Case in point for the unreliability of what may come next from this ever unpredictable director is another one of the Oshima retrospective’s most startling finds, Dear Summer Sister. This film from 1972 strips the director's duly noted and deservedly praised formal compositions resembling a cross between Antonioni's architectonic modernism and a comic book's brash stylization for—believe it or not—a typically early 70s, handheld, verité layabout ease. And taking place mostly on the beachfront of Okinawa, Dear Summer Sister falls very near the look of a brief art-house trend of looseness and fresh air from the same time period, especially in French cinema. Think Celine and Julie Go Boating, Jacques Rozier's Du coté d'Orouet, or any other film from 1970-1974 shot in 1.33 and a documentary fashion (preferably near an ocean or lake) that lends a shambling, inconsequentiality to character activity and lets atmosphere soak in. Realism as the documentation of quirky behavior in pastoral settings. Yet initially Dear Summer Sister isn't quirky at all, and Oshima seems very far away. It is simply the story of a fiancé looking for the old mistress of her husband-to-be, and tagging along is the man's daughter, who thinks that the mistress may have born the young girl a half-brother. Combine with quaint vacation setting and we're rearing up for some real melodrama, tears, and sun-soaked self-discovery!

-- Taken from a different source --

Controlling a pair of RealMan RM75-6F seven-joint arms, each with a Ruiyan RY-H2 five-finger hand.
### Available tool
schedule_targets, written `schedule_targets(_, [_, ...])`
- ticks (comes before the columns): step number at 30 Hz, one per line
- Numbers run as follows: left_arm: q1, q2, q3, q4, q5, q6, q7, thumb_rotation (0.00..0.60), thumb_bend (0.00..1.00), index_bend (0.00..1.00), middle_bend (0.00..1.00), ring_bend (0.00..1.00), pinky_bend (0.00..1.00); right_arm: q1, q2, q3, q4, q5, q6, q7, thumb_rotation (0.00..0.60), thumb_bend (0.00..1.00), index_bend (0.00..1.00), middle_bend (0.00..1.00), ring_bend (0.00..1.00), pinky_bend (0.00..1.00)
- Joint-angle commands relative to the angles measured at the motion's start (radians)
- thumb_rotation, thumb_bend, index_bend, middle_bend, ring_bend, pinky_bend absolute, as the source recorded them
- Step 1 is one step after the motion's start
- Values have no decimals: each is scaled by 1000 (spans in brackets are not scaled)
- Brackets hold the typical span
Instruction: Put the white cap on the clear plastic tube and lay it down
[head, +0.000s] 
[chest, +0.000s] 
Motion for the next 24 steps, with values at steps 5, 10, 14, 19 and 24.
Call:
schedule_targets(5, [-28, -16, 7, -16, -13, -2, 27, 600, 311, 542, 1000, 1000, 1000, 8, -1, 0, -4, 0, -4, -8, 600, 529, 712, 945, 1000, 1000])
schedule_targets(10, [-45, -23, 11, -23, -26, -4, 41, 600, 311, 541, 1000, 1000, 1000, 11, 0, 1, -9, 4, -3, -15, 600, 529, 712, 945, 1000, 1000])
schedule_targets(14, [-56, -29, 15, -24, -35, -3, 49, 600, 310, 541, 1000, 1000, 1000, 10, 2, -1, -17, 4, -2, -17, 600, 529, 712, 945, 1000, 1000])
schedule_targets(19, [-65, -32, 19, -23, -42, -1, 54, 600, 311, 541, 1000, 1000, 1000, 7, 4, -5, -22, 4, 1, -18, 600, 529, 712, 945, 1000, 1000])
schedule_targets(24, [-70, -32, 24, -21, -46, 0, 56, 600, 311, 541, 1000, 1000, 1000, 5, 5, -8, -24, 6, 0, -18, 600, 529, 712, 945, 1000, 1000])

Think again—as always Oshima comes with the pointed end first. This is the story of two pretty young Japanese women learning just how incestuously tied to Okinawa they are. Immoral doesn’t even begin to describe the Okinawan-Japanese entourage. As my colleague David Phelps put it—"is there anyone in this movie who hasn't slept with anyone else?" A tour through downtown Okinawa promises a rattling off of such facts as the price of firearms and the number of hookers in the area near the U.S. base ("Really?" enthusiastically asks the 14-year old daughter Sunaoko, "let me out, I want to walk around!"). The fiancé finds the half-brother first; and she decides to seduce him by pretending to be his sister from Japan. (Wait, what?) An Okinawan resident—ex-criminal of course—has his own claims on the patrimony of the boy, and a drunken old codger (studio familiar face Taiji Tonoyama) toddles along asserting that his war crimes on the island demand that he die, and he must find someone to kill him.

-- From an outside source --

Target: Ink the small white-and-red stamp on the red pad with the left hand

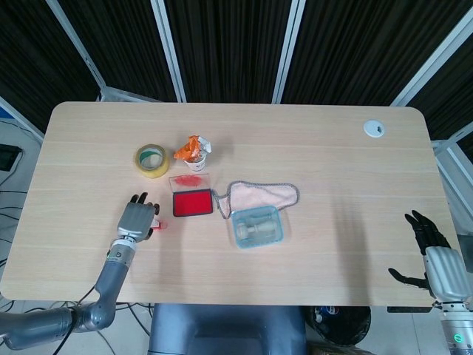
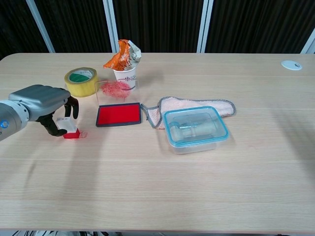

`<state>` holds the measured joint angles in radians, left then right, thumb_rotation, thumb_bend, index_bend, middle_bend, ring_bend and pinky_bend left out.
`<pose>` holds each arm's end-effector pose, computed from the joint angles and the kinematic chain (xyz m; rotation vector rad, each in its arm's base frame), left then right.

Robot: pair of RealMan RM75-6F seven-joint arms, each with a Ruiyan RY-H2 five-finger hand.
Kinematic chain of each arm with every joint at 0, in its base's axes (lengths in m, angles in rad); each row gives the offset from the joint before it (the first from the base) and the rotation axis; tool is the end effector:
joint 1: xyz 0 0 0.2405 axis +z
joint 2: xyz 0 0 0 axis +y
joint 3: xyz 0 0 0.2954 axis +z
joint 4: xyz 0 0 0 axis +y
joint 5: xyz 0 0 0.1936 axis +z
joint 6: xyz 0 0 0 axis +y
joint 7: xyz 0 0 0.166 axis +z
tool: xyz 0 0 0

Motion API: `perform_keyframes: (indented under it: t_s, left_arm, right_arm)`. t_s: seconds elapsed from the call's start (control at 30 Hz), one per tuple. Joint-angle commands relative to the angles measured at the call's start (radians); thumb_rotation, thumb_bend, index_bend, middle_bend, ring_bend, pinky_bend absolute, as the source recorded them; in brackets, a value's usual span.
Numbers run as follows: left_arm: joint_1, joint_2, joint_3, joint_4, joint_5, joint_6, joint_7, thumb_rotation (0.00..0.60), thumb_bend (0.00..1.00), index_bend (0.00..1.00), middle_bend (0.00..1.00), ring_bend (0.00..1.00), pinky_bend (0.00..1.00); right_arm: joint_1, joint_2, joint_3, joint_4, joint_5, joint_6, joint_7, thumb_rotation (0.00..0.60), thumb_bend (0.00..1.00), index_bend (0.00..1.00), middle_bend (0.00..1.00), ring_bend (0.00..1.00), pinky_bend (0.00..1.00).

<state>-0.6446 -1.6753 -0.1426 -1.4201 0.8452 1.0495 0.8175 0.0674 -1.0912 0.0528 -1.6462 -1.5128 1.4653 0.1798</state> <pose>-0.2367 0.3573 -0.0440 -1.7945 -0.8548 -0.4895 -0.3371 -0.1989 0.1945 1.3259 -1.0642 1.0316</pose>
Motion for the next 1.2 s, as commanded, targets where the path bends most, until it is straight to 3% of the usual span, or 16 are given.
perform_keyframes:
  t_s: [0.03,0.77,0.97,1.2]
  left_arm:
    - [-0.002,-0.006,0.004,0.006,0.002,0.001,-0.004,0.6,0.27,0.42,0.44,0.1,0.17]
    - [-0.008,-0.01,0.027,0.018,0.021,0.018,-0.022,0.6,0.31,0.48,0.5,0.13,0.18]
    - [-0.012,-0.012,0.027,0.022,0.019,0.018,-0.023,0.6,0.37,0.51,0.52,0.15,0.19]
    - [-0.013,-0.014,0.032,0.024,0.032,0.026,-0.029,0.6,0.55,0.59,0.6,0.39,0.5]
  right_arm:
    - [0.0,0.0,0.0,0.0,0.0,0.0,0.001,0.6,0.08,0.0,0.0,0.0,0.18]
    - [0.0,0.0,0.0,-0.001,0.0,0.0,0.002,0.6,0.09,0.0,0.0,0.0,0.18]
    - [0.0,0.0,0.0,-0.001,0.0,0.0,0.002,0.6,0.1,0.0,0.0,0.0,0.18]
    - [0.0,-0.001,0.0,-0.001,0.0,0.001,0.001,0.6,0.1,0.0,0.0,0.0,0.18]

Turns out the "realism" of the aesthetic is, first and foremost, to let all of sunny Okinawa shine through, tombs, bars, and brothels all ("the Okinawa girls are the best," praises the codger, "you just touch them and they are wet down to their knees"). Secondly, this style is used to encompass the wild array of acting styles Oshima employs to ratchet Dear Summer Sister up a notch of immoral lunacy on a scene by scene basis. Father Hosei Komatsu is a bulky lunk singing lustfully in the presence of his mistress, daughter, fiancé, and old rival, and presumably is the one who suggested a beachfront banquet of a dozen bottles of Johnny Walker Black Label to solve the group's problems. Wife-to-be and faux-incestuous lover, the fiancé is played by the freckled actress known as “Lily,” who bewitches in the Rivettian vein—an independently minded young woman unto herself, mysterious in motivation, wandering in behavior, but committed in aspect. And, if to only mention one more wonderful cast member, the young daughter played by Hiromi Kurita is fantastic in an erratically non-professional performance of mugging every line like the character is an actor in a play that's inside the movie ("This time I'm the lead," she squeals). Inventive and ribald in the most off-guard kind of way (versus Sing a Song of Sex' very deliberate and inevitable sexuality), Dear Summer Sister seems to be not finding itself as it goes along, but always tripping over itself only to think of something new—and then film it. It is fresh and fast and utterly hilarious—and, since it is Oshima, it is utterly, blindingly scathing.